Unlike Western drugs, TCM holistically improves body physiology against diseases and, therefore, is prescribed for holistic characterization of the patient’s syndrome by following the yin and yang and five elements theory, visceral meridian theory, etiology and pathogenesis theory, diagnosis, and therapy theory (Huang K. et al., 2021). TCM can be available in the form of decoction, powder, pill, and paste. Interestingly, the same ingredients can compose a prescription; however, different dosages can have distinct functions.
A bigger part of TCM is orally taken, which then passes through physiological changes, mainly, through the enzymatic activities that are secreted by trillions of gut-residing microbes (known as gut microbiota [GM]) and host cells. These activities can remodel the functional constituents of TCM. Importantly, GM display a critical role in host health even in the occurrence of disease. It is estimated that GM constitutes about 43% of the human body by cell count and encodes 100 times more genes than our body genes (Knight et al., 2017). According to the latest statistics, the human microbiome encodes 2-20 million genes, surpassing ∼20,000 human genes (Knight et al., 2017). These microbial genes are presented to hosts for various functions, including digestion, metabolism, and immune system maturation (Cani, 2009). The human GM (approximately 99%) is composed of bacteria. And, among the body parts, the gastrointestinal tract is more densely populated. These commensals inhabit the human gut with a magnitude of about 100 billion to 1 trillion bacterial cells in one gram of human stool (Hugon et al., 2015). A balanced GM is key to host health, and any dysbiosis in gut microbial composition could put the host at a risk for obesity, inflammatory bowel disease, diabetes, autism, rheumatoid arthritis, and colorectal cancer (CRC) (Musso et al., 2010; Stefka et al., 2014; Sun and Kato, 2016; Maeda and Takeda, 2017).

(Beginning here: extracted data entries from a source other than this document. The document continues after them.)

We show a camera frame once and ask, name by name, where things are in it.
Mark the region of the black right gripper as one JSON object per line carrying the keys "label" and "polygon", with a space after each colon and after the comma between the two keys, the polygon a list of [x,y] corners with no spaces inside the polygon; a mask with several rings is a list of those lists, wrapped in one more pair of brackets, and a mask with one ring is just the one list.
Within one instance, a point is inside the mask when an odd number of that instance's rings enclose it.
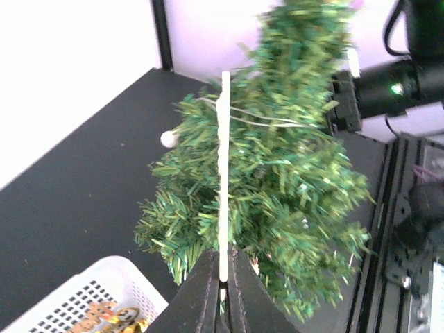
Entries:
{"label": "black right gripper", "polygon": [[331,102],[338,104],[327,111],[325,115],[329,134],[342,131],[359,132],[361,130],[361,115],[355,94],[354,78],[351,73],[347,70],[336,72],[330,83],[330,91],[332,93]]}

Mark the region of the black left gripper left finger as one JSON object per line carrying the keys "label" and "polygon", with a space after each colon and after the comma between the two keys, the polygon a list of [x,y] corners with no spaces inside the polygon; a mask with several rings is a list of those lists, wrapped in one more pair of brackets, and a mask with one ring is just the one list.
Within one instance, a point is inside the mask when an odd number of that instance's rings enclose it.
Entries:
{"label": "black left gripper left finger", "polygon": [[147,332],[221,332],[219,296],[219,253],[206,250],[177,295],[149,325]]}

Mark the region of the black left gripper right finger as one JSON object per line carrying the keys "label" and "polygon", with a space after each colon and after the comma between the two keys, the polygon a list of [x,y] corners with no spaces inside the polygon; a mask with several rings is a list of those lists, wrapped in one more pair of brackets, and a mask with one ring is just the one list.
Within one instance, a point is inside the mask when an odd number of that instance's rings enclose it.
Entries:
{"label": "black left gripper right finger", "polygon": [[231,332],[298,332],[275,306],[248,256],[236,248],[228,249],[226,312]]}

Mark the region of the white perforated plastic basket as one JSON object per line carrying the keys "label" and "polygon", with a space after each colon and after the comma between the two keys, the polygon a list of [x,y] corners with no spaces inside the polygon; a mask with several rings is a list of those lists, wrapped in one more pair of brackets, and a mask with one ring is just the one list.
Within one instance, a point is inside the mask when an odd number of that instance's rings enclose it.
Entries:
{"label": "white perforated plastic basket", "polygon": [[129,259],[109,256],[71,277],[3,331],[67,332],[86,318],[93,302],[115,302],[113,310],[136,307],[137,318],[151,323],[169,305]]}

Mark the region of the small green christmas tree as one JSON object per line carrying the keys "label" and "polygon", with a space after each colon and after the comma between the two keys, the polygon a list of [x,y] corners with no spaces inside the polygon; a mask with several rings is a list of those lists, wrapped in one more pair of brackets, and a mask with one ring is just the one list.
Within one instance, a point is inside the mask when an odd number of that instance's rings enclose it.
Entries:
{"label": "small green christmas tree", "polygon": [[[325,132],[330,83],[350,44],[349,1],[283,1],[263,14],[251,64],[232,77],[228,240],[246,251],[274,303],[305,320],[342,300],[369,234],[349,212],[370,198],[341,141]],[[176,146],[151,166],[135,241],[159,253],[176,284],[217,248],[219,140],[215,94],[178,104]]]}

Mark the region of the white snowflake ornament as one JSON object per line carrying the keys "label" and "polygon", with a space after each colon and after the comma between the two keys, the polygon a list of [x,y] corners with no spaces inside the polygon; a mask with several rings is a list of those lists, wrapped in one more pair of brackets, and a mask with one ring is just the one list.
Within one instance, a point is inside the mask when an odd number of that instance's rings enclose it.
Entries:
{"label": "white snowflake ornament", "polygon": [[219,191],[219,280],[228,281],[228,176],[229,176],[229,145],[230,145],[230,77],[229,71],[221,75],[221,93],[216,101],[218,121],[218,172],[220,176]]}

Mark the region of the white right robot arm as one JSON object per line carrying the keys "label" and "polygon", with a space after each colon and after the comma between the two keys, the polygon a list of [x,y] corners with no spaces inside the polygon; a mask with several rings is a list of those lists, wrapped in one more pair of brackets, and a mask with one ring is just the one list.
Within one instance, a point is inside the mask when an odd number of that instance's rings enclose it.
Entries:
{"label": "white right robot arm", "polygon": [[[392,29],[405,15],[406,52],[389,45]],[[399,117],[407,109],[443,102],[443,2],[397,1],[386,21],[384,48],[400,60],[360,71],[357,58],[348,54],[350,68],[332,77],[332,102],[325,115],[329,135],[362,129],[363,119],[380,115]]]}

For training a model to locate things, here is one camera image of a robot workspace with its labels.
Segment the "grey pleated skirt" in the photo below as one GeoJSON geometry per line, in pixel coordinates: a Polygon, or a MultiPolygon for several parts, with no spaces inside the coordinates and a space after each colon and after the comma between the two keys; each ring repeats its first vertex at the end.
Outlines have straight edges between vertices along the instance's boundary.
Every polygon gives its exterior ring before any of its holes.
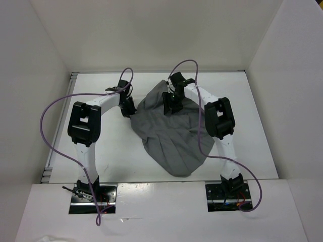
{"type": "Polygon", "coordinates": [[[148,92],[130,117],[131,127],[149,156],[165,171],[175,177],[188,177],[203,165],[214,140],[192,100],[185,98],[182,110],[164,115],[162,93],[167,89],[162,80],[148,92]]]}

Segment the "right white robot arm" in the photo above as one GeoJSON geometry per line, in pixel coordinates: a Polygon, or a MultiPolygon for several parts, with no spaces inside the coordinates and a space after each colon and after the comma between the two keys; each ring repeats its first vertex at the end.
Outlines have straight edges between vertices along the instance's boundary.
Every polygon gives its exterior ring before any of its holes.
{"type": "Polygon", "coordinates": [[[168,91],[162,93],[164,114],[173,114],[183,109],[182,101],[187,98],[199,105],[204,114],[205,129],[214,139],[219,159],[225,161],[221,171],[221,192],[226,198],[233,198],[243,187],[243,176],[236,159],[233,133],[235,119],[228,98],[219,98],[199,87],[194,79],[169,77],[166,81],[168,91]]]}

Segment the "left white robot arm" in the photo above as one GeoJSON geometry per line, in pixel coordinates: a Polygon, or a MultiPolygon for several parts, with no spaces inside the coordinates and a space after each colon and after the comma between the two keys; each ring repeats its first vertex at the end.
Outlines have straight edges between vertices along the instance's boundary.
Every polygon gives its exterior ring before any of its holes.
{"type": "Polygon", "coordinates": [[[105,95],[87,102],[75,102],[68,125],[68,135],[75,145],[78,171],[77,189],[88,201],[100,197],[99,174],[95,162],[95,145],[101,133],[101,116],[119,107],[123,117],[134,115],[136,108],[131,96],[132,87],[106,89],[105,95]]]}

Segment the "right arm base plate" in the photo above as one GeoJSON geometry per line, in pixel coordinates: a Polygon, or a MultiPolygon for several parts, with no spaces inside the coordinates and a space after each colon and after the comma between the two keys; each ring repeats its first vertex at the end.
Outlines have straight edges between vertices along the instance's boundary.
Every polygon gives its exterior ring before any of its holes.
{"type": "Polygon", "coordinates": [[[220,182],[206,183],[205,191],[208,212],[238,211],[240,206],[243,210],[253,208],[248,183],[231,195],[225,195],[220,182]]]}

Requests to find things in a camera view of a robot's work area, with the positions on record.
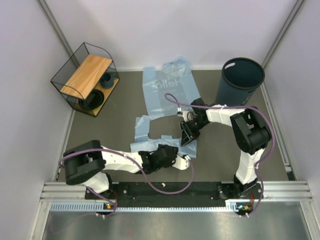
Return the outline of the light blue printed trash bag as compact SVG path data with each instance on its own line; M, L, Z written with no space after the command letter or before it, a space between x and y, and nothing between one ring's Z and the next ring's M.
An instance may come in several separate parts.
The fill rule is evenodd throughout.
M177 101L191 104L200 97L190 62L185 57L166 63L162 69L145 67L142 72L142 89L147 114L151 120L177 114L178 106L165 98L172 94Z

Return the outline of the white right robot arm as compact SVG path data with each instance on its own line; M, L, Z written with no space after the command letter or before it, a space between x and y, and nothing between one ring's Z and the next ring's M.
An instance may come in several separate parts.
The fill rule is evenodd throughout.
M248 108L229 108L226 105L207 106L201 98L194 100L192 111L177 108L180 122L182 146L188 145L200 136L200 130L210 123L232 128L240 149L239 166L234 176L233 192L245 198L252 191L251 184L257 180L255 164L261 159L272 139L266 120L256 111Z

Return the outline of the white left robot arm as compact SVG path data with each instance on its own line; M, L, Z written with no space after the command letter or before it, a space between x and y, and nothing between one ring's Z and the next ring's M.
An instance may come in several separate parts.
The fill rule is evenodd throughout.
M175 167L184 170L189 167L180 156L178 148L159 144L152 151L121 152L94 151L104 149L99 140L91 140L74 147L63 154L65 182L67 185L83 184L102 198L109 198L114 191L111 177L104 170L125 171L132 174L154 173L162 168Z

Most importantly, TCM–GM research is updating our understanding of disease prognosis and treatment. A growing trend is developing among TCM researchers to define the pharmacology of orally taken TCM by harnessing the potentials of the GM. TCM interacts with trillions of gut-residing microbes and their enzymes that present massive structural and functional changes. These microbes can affect the bioavailability and efficacy of the herbal therapeutics. Not only herbal medicine, but also the efficacy of Western medicines relies on the GM. For instance, the efficacy of cyclophosphamide, an anticancer immune-suppressant drug, is dependent on two intestinal commensals called Enterococcus hirae and Barnesiella intestinihominis (Viaud et al., 2013). This interaction also unmasks the holistic therapeutic approach of TCM and reveals the vital role of GM. With a growing understanding of TCM–GM, various GM-based therapeutic approaches are developing. However, being a new topic, there are questions that still need to be addressed: (a) How does TCM remodel GM diversity and composition? (b) How can the GM remodel TCM constituents and their function? (c) Does TCM function as a growth substrate for the GM? Nevertheless, the study of GM–TCM interaction has opened an exciting avenue for drug discovery and new drug targeting (El Kaoutari et al., 2013) (Chen F. et al., 2016). This review focuses on highlighting key achievements from TCM–GM research.
2 TCM–GM interaction
TCM–GM interaction employs a comprehensive approach and is making groundbreaking achievements in the field of disease prognosis and treatment. Since targeted intervention for remodeling GM composition has shown encouraging results in the field of disease prevention and treatment, in this regard, TCM has become one of the approaches through which GM composition is targeted and remodeled for predetermined therapeutic outcomes. Various TCM components, such as dietary fiber, phenolic compounds, and undigested carbohydrates, are proven to upregulate the growth of beneficial intestinal microbes, improve gut homeostasis, and alleviate disease symptoms (Makki et al., 2018). For example, several studies show GM remodeling effects of saponins, naturally occurring compounds extracted from a Chinese medicinal herb (known as Gynostemma pentaphyllum). Saponins are reported to facilitate the growth of beneficial bacteria and suppress cachexia-like symptoms in mouse models (Chen L. et al., 2016; Huang et al., 2017).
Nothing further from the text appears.